为臣者,最怕的就是君疑你。一旦帝王对你生疑,那等于判了你的死刑。
再者,就算是那皇帝仁厚宽慈。可那丹书铁券的后人若是出了个不肖之徒,行凶作恶的话岂不是无人得治。
“陛下,咱们是不是应该去找张县令?”曹东升在一旁问道。
赵桓摇了摇头:“不必了,咱们继续南下,明日一早便出发。”
沈娇娘回到了庞县的时候,赵桓一行人已经走了。回来的沈娇娘像是变了个人,待人热情,见谁都打招呼。
其实她的泼辣蛮横都是被生活逼出来的,若不是为了他相公,她也不会变成一个泼妇。
沈娇娘隐约猜出来了赵桓的身份,她想去客栈亲自表示感谢。可她来到客栈,掌柜的告诉她那帮人早就走了多日了。
沈娇娘只好回家,拿着她的几包药,还有两盒上好的人参。
可她回到家的时候却愣住了,只见一大帮官差在拆她家的屋。
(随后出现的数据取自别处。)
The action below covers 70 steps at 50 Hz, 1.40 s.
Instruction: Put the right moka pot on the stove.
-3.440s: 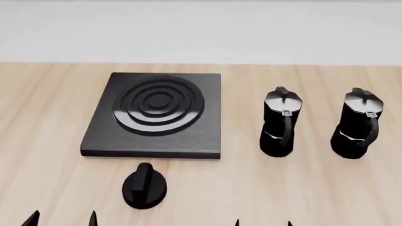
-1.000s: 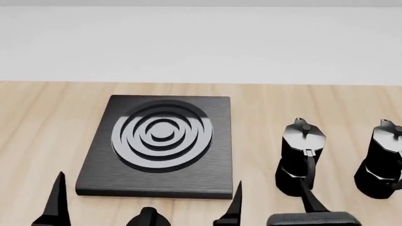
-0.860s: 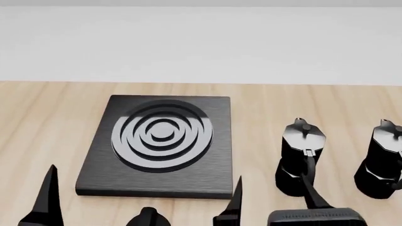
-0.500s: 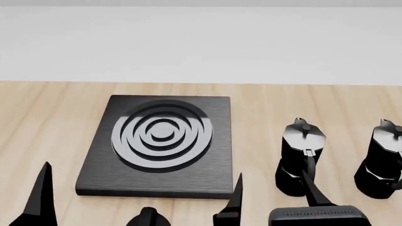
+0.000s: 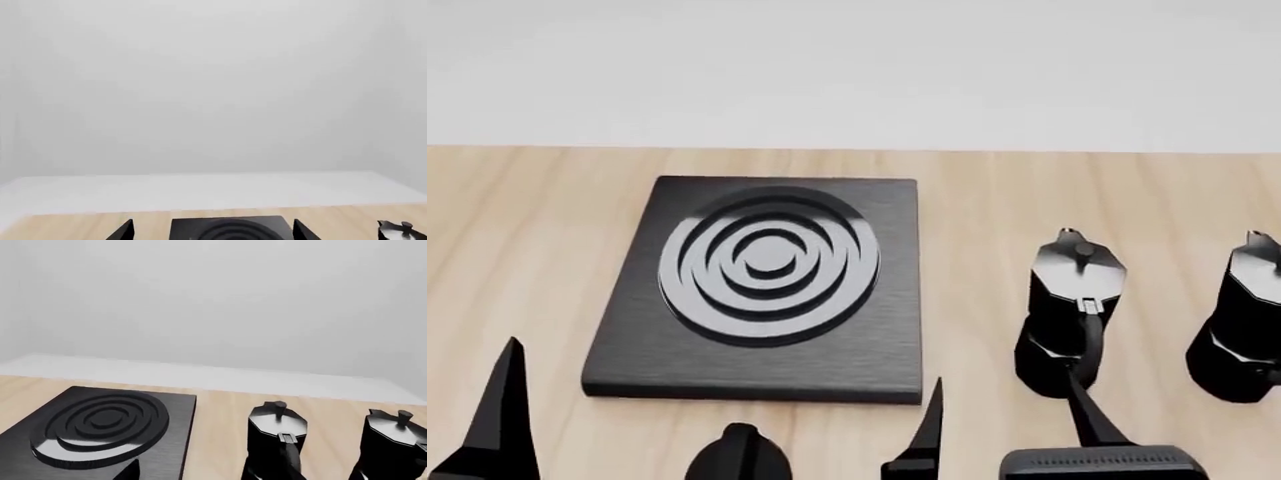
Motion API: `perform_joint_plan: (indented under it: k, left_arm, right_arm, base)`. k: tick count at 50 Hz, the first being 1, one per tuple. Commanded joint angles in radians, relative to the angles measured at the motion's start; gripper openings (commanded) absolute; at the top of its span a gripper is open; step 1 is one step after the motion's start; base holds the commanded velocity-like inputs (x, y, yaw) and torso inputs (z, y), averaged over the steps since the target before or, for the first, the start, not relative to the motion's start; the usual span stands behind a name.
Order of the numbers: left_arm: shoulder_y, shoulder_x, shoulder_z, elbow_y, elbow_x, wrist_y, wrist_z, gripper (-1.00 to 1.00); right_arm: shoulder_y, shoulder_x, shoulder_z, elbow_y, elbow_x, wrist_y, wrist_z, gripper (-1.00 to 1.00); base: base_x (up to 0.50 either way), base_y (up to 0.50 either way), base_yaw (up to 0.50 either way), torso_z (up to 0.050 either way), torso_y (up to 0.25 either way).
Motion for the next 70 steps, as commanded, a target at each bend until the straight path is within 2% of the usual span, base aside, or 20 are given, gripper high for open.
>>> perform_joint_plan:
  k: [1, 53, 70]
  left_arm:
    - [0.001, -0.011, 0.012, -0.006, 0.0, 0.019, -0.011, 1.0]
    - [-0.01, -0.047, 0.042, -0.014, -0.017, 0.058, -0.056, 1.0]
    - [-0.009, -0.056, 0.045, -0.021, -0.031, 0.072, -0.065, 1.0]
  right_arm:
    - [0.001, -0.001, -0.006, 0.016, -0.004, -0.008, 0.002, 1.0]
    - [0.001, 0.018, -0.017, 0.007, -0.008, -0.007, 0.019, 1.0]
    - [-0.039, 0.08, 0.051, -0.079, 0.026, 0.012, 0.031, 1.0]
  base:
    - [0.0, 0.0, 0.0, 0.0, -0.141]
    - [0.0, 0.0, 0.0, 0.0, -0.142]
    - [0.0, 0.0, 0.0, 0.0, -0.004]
要命的是为首一人正是贾三。
“贾三!你个天杀的!”沈娇娘扔掉?,抓起一根木棍就扑了上去。
贾三吓得拼命闪躲:“我的姑奶奶,你这是作甚啊。”
“作甚,作甚!老娘怎么得罪你们了,你们要拆了我的家!”沈娇娘拿着棍子怒道。
贾三吓得连连作揖:“我的姑奶奶,谁这么大的胆子敢拆您家的屋子。别说是房县,就算是颍昌城的知州大人怕也不敢吧。”
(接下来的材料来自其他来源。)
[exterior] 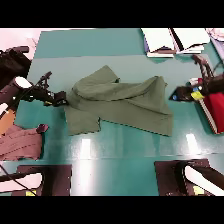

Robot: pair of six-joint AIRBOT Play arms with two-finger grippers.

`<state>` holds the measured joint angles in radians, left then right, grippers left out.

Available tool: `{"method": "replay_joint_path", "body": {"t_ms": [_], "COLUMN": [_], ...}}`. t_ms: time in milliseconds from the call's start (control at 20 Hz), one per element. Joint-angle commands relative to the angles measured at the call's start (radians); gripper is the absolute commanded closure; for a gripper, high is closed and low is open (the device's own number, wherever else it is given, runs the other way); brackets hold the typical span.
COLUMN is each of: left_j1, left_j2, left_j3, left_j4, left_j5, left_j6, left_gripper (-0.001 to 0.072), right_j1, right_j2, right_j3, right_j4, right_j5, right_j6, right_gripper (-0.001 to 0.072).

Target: Fold the shirts.

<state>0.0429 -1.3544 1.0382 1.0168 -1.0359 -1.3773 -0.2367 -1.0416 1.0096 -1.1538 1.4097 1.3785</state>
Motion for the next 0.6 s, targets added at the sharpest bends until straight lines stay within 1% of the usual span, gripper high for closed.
{"method": "replay_joint_path", "body": {"t_ms": [0,50,100,150,200,250,300,350,400,550], "left_j1": [0.000,0.000,0.000,0.000,0.000,0.000,0.000,0.000,0.000,0.000], "left_j2": [0.107,0.122,0.128,0.127,0.127,0.127,0.127,0.127,0.127,0.127], "left_j3": [0.007,0.007,0.007,0.006,0.007,0.007,0.007,0.007,0.007,0.007], "left_j4": [0.020,0.020,0.018,0.019,0.018,0.014,0.014,0.014,0.014,0.012], "left_j5": [-0.007,-0.009,-0.013,-0.016,-0.017,-0.016,-0.017,-0.019,-0.021,-0.035], "left_j6": [0.042,0.044,0.043,0.043,0.043,0.043,0.043,0.043,0.043,0.043], "left_gripper": [0.0681,0.0681,0.0681,0.0681,0.0681,0.0681,0.0681,0.0681,0.0681,0.0681], "right_j1": [-0.218,-0.279,-0.328,-0.357,-0.369,-0.369,-0.357,-0.330,-0.291,-0.153], "right_j2": [0.034,0.031,0.021,0.005,-0.014,-0.034,-0.051,-0.069,-0.085,-0.123], "right_j3": [-0.211,-0.269,-0.321,-0.361,-0.399,-0.435,-0.463,-0.483,-0.497,-0.508], "right_j4": [0.000,0.003,0.004,0.010,0.026,0.064,0.111,0.142,0.151,0.159], "right_j5": [0.023,0.023,0.022,0.023,0.024,0.020,0.007,-0.013,-0.034,-0.100], "right_j6": [-0.012,-0.012,-0.014,-0.026,-0.036,-0.057,-0.072,-0.076,-0.076,-0.074], "right_gripper": [0.0100,0.0103,0.0141,0.0162,0.0164,0.0202,0.0233,0.0242,0.0279,0.0287]}}
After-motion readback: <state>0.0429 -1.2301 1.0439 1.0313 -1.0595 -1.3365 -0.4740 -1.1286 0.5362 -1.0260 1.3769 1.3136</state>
这倒是实情,不管是谁。若是敢拆柴家的屋子,沈娇娘若是拿着丹书铁券进京告御状,那玩意可是入宫都畅通无阻。
“那你这是做什么!”沈娇娘瞪着眼睛。
贾三慌忙陪笑:“这是我姑父下令要给你家建一座新宅,听说是上面的命令。”
沈娇娘眼睛瞪得更大,她不敢相信天底下竟然还有这种好事:“我相公呢?”
贾三指着县衙的方向:“早就被请到县衙去了,这些日你们先住在县衙。等你们的新宅子建好了,你们再搬进来,五千贯。”贾三伸出五根手指。
沈娇娘莫名其妙:“什么五千贯?”
贾三呼吸都显得急促了:“什么拨下来五千贯钱,专门给你家建造府宅,保证比周扒皮家的豪华百倍!”
沈娇娘扔掉木棍,抓起她的草药便往县衙奔去。
庞县县令张三排,瘦骨嶙峋一书生。除了一双炯炯有神的小眼睛,此人倒像是随时一阵风就能吹倒。
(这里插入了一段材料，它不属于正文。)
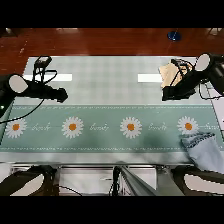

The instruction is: Fold the shirts.

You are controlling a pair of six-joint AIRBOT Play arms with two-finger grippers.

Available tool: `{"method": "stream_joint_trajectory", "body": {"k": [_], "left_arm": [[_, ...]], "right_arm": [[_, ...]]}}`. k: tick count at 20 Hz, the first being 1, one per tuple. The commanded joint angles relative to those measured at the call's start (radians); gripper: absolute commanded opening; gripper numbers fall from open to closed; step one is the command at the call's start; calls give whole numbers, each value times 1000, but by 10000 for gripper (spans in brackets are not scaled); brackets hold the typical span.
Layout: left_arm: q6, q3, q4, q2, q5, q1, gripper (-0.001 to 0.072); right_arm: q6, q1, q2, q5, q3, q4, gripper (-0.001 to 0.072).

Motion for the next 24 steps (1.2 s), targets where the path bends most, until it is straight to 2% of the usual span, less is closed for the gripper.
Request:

“张县令,我家房子怎么回事?我男人呢!”刚进县衙沈娇娘就叫唤开了。
好在沈娇娘对这位张县令还算尊敬,并没有爆出他的火辣脾气。
张三排做出一个请的手势:“沈娇娘你来的正好,本官正好有事跟你商量。柴大中在后院厢房,由下人照顾着,你不必担心。”
“做啥?俺家的房子是怎么回事。”沈娇娘放下手中抓的药。
“给你扇子那人是当今的圣上,陛下下令朝廷拨出专款给你家建一座新宅子,并且陛下亲赐你家五十亩良田。”
尽管沈娇娘已经猜出来几分,还是吃了一吓,差点晕倒:“啥?五十亩!”
张三排点了点头:“五十亩水田,并且你柴家不必缴税。只是你家的这丹书铁券朝廷需收回,陛下有旨,我大宋一朝不会再有丹书铁券一类的东西。”
沈娇娘的喜悦之情当无以言表,她大喜道:“铁牌子快快拿走,要着它早晚是个祸事,你们朝廷收回去更好。只是这陛下给我们柴家这么大的恩惠,我们真是无以为报啊。”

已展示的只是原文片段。